Personal information
- Born: Pittsford, New York, U.S.

Career information
- College: Amherst College and University of Hartford

Career history
- International Hockey League (1994–1998) Chief financial officer; Philadelphia Eagles (1998–present) Chief financial officer (1998–2000); Senior vice president/chief financial officer (2001–2009); Chief operating officer (2010–2011); President (2012–present); ;

Awards and highlights
- 2× Super Bowl champion (LII, LIX);

= Don Smolenski =

American sports executive

Don Smolenski is an American businessman who is the team president of the Philadelphia Eagles of the National Football League (NFL). He joined the franchise in 1998 as their chief financial officer before being promoted to his current role in 2012.

==Early life and education==
Smolenski grew up in Pittsford, New York.

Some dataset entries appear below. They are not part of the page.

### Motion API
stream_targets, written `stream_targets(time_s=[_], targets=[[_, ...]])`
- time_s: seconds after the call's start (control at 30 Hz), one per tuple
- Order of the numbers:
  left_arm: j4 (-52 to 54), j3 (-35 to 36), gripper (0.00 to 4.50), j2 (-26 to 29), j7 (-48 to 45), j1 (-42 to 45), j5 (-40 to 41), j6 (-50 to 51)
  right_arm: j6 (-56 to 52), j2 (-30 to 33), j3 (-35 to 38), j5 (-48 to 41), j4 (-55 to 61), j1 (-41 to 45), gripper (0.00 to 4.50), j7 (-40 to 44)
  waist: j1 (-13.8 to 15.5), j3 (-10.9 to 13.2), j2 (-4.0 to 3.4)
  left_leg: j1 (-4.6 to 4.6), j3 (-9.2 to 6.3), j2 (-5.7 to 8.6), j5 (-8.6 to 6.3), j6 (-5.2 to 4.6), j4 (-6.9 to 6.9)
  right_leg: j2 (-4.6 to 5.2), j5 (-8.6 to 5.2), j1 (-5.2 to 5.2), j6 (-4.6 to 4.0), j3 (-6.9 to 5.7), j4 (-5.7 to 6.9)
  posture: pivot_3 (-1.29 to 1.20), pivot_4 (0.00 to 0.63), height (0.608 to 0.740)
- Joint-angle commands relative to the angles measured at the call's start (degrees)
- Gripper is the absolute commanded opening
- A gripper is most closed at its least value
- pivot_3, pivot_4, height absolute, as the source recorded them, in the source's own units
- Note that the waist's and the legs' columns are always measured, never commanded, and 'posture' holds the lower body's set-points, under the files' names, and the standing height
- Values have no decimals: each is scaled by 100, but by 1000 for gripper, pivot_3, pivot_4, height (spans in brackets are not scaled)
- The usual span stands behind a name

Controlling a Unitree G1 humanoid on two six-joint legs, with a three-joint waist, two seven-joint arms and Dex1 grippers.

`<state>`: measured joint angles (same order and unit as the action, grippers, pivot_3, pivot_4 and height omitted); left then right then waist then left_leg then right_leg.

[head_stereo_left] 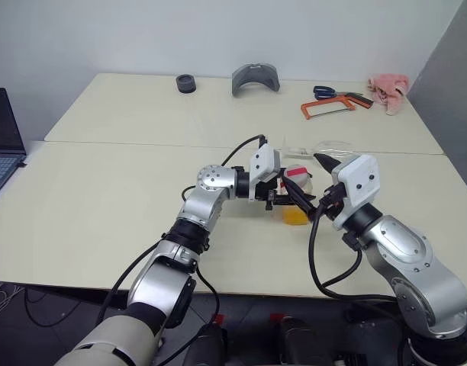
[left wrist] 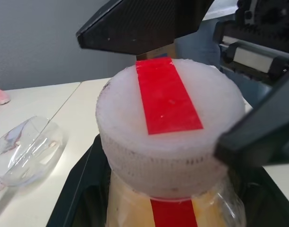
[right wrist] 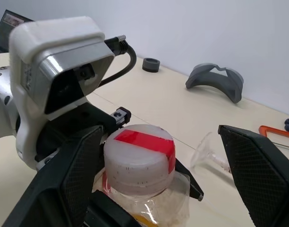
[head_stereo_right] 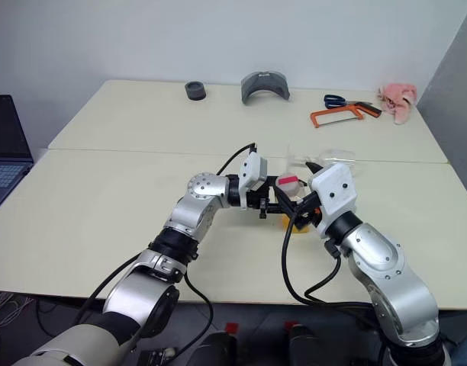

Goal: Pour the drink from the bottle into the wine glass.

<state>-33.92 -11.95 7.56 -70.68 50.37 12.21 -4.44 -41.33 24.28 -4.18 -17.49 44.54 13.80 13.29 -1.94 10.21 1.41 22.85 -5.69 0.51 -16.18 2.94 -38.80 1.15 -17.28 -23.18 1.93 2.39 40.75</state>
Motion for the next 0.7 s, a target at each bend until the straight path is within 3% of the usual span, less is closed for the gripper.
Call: stream_targets(time_s=[0.03,0.17,0.27,0.4,0.7], targets=[[114,46,2166,-35,-27,185,15,-135,142,41,30,14,74,78,4168,152,0,0,0,0,0,0,0,0,0,0,0,0,0,0,0,0,150,740],[132,25,2166,2,-80,165,0,-127,100,97,-18,-97,19,119,3992,439,0,0,0,0,0,0,0,0,0,0,0,0,0,0,0,0,150,740],[132,6,2166,23,-132,172,-17,-134,149,154,33,-77,-96,178,3260,579,-1,0,0,0,0,0,0,0,0,0,0,0,0,0,0,0,150,740],[133,-27,2166,68,-272,175,-33,-156,269,324,221,-211,-288,310,1890,941,-1,0,0,0,0,0,0,0,0,-1,0,0,0,-1,0,0,150,740],[92,-36,2166,315,-959,383,133,-32,1273,1799,863,-1187,-1611,674,1862,3693,5,3,3,0,23,6,-1,-2,0,-1,0,4,0,-3,-5,0,150,740]])
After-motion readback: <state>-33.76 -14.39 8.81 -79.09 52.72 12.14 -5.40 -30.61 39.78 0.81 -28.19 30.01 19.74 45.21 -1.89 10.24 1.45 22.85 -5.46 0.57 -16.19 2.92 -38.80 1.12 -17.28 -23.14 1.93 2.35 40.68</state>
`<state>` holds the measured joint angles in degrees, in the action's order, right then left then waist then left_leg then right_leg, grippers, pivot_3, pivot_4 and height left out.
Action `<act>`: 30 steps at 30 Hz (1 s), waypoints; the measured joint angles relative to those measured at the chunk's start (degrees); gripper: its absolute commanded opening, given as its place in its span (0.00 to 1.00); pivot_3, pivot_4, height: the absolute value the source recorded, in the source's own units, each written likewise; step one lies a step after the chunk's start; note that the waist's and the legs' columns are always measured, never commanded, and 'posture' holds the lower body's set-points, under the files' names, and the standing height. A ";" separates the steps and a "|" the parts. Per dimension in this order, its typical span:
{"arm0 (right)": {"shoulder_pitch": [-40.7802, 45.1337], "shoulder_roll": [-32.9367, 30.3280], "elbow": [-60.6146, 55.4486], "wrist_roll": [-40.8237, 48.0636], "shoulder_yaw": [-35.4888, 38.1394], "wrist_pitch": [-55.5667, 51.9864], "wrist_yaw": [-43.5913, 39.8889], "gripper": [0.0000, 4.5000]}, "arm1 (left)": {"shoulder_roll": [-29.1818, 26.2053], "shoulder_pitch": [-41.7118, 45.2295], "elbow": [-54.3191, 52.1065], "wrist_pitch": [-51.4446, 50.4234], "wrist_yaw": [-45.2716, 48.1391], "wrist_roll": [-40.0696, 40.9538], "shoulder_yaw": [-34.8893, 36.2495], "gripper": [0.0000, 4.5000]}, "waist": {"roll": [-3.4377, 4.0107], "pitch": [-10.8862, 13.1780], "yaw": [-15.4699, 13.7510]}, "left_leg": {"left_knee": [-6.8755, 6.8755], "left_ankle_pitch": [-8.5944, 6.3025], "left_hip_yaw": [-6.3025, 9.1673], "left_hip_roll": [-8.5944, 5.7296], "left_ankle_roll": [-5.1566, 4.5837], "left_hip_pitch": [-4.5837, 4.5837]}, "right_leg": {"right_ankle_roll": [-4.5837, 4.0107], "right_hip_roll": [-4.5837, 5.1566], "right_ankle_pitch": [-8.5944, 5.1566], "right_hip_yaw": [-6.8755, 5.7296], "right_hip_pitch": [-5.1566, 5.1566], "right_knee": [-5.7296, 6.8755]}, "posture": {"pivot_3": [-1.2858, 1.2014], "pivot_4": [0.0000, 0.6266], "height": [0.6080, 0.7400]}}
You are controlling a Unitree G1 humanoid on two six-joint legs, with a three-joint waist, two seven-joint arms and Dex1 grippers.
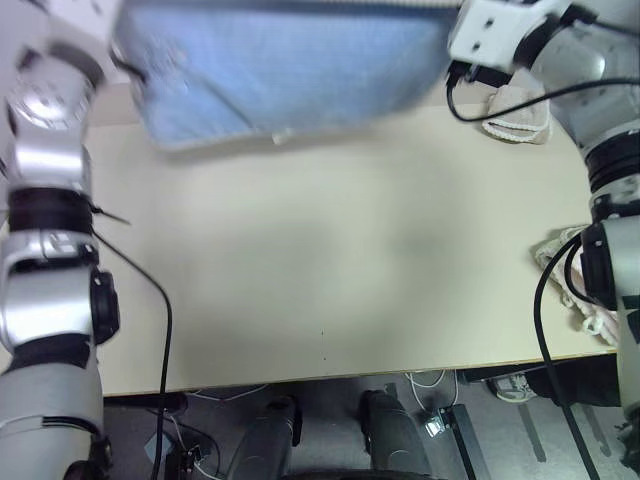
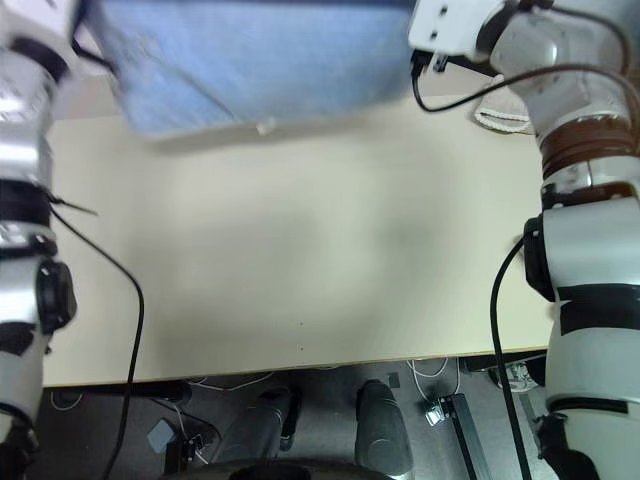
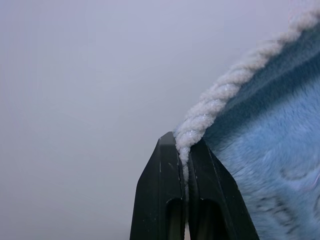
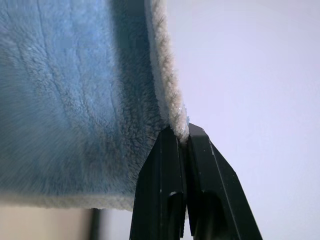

He attended Amherst College and Hartford University.

==Career==
In 1994, he was hired as the CFO of the International Hockey League.

===Philadelphia Eagles===
In 1998, he joined the Philadelphia Eagles of the National Football League (NFL). Smolenski served with the Eagles as their CFO from 1998 to 2009, then as their chief operating officer from 2010 to 2011 before being promoted to team president. He was part of the team that won the Super Bowl in 2017 and 2024.